§ HOW TO COMPLETE THIS TASK
If a line of the data contains the word "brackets", it is counted; report how many such lines there are and nothing else.

§ MATERIAL PROVIDED
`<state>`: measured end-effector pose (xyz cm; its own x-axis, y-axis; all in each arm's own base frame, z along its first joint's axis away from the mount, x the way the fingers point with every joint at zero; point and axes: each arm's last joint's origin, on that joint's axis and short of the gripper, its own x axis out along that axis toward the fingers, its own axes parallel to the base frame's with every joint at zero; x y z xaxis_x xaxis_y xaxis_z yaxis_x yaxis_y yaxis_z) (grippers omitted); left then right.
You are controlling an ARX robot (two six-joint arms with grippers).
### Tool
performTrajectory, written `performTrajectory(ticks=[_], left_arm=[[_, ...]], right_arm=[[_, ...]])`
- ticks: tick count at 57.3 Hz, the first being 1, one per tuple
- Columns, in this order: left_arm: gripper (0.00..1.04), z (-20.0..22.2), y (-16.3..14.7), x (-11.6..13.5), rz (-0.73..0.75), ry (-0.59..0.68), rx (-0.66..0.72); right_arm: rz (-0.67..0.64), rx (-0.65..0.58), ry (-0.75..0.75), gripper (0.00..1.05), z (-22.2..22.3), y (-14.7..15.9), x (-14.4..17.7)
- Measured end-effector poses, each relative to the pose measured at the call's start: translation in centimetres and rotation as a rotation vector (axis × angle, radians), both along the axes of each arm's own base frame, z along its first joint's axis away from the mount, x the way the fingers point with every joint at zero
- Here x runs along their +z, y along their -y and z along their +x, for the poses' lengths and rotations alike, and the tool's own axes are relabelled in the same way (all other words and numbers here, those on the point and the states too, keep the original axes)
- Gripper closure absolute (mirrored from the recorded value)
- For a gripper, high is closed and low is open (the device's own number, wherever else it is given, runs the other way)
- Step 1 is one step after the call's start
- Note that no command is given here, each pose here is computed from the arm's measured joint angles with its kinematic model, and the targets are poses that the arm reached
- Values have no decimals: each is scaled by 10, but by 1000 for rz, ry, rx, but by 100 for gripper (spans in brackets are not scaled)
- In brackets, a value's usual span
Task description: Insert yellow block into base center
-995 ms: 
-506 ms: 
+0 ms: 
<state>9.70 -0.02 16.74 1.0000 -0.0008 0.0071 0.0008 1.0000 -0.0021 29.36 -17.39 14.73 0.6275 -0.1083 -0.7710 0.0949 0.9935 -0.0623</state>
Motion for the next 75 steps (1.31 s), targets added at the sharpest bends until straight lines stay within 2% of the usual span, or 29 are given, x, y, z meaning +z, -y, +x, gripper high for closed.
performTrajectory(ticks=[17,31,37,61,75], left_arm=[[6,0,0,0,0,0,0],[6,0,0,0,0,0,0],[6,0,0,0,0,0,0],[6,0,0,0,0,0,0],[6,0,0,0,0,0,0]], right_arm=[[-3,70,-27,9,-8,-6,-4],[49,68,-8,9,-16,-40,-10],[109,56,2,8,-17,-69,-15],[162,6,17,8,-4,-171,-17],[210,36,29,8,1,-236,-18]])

§ ANSWER TO THE PROBLEM
2